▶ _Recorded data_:
:::

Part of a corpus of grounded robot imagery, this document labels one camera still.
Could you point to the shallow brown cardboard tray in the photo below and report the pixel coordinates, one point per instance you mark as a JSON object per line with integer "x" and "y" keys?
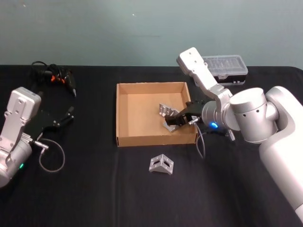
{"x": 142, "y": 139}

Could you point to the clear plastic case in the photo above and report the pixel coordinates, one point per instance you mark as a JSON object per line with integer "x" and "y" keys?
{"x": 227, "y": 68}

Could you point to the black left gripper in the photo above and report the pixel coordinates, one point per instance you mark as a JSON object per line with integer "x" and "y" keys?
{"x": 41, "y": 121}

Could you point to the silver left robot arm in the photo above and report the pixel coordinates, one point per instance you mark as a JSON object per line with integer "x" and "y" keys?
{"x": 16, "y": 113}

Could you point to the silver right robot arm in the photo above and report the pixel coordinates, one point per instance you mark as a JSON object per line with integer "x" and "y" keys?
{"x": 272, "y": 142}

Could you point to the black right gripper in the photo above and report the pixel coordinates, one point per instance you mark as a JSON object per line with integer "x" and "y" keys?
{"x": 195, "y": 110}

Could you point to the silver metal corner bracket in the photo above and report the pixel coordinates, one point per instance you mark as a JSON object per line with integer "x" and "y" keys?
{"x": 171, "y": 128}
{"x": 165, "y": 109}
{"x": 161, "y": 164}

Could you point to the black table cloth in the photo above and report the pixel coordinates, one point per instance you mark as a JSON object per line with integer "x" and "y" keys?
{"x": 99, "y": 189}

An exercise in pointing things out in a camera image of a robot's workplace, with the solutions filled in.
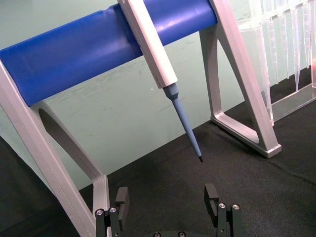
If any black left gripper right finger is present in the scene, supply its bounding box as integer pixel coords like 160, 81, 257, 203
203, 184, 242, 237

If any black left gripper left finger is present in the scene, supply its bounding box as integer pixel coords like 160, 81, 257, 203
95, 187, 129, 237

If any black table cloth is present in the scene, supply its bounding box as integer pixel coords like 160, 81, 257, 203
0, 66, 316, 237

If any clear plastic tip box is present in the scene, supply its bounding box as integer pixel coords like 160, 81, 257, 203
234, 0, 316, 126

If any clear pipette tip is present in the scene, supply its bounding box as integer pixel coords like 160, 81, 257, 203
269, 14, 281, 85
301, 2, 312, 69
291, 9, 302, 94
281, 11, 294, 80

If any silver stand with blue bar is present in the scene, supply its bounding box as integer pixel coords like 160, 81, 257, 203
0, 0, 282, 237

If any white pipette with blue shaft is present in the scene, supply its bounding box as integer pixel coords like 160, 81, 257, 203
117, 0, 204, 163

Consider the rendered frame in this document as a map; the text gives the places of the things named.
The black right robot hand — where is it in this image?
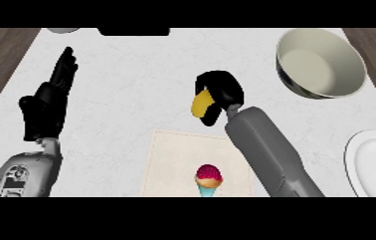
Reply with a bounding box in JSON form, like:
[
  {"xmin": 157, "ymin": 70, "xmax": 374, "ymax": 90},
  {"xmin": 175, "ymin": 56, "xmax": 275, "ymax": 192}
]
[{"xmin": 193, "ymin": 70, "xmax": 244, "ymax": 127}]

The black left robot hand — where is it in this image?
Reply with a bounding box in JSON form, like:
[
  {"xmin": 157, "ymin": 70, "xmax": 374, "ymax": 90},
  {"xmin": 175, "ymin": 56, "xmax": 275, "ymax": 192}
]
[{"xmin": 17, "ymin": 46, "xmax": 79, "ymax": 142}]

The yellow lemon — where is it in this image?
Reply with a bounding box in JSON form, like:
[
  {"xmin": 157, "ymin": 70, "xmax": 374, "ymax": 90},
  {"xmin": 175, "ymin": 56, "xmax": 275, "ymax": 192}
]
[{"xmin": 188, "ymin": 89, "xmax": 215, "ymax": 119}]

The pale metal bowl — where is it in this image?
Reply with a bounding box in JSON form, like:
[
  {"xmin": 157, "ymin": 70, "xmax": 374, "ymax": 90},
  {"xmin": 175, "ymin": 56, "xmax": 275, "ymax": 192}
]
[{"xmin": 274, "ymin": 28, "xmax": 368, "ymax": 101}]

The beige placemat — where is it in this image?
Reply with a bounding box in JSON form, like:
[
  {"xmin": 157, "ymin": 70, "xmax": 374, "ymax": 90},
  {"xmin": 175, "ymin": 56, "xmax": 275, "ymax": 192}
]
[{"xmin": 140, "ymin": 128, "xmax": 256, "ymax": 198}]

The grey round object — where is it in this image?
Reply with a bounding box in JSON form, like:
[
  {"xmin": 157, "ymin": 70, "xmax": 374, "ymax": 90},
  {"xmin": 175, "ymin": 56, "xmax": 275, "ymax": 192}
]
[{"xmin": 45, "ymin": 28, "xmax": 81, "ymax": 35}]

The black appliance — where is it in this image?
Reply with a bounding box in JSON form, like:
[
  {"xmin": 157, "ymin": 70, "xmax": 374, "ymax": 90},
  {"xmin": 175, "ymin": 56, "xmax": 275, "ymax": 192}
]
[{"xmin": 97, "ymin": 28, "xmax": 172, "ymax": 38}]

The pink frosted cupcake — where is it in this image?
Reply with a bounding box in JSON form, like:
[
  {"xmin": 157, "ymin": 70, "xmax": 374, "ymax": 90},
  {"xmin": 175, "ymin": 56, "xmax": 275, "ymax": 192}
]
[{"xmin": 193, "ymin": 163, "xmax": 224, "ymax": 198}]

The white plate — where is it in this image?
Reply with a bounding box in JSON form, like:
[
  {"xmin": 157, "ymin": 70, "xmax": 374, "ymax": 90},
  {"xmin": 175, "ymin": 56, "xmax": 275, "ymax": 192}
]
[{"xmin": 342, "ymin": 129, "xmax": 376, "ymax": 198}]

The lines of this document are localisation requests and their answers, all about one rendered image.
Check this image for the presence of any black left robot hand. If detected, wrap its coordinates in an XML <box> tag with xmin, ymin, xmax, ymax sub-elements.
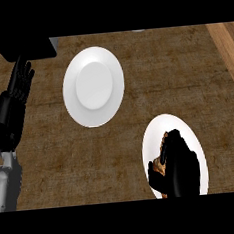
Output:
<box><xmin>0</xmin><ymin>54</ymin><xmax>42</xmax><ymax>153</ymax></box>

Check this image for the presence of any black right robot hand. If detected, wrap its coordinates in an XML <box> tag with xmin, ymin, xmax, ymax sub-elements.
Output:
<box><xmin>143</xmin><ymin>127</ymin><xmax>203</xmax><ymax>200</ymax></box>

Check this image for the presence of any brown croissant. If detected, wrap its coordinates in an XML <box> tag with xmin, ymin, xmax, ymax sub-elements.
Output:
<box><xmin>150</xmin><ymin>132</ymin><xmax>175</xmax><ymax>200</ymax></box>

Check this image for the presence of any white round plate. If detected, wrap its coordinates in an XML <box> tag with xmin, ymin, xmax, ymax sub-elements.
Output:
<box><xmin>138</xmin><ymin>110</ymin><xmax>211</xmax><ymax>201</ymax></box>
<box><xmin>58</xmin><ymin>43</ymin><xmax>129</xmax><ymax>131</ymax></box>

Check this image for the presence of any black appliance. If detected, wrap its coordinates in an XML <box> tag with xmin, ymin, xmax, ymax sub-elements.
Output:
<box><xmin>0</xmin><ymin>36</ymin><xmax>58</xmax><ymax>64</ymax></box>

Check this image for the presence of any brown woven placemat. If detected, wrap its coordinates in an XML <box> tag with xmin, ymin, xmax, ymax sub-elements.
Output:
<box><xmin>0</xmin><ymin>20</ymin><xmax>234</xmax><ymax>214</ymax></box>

:::

▶ _TASK GOAL_: Using the entries, state how many of their lines hold "wrap"; give the number and no more.

▶ _RESPONSE TO THIS EXERCISE_: 6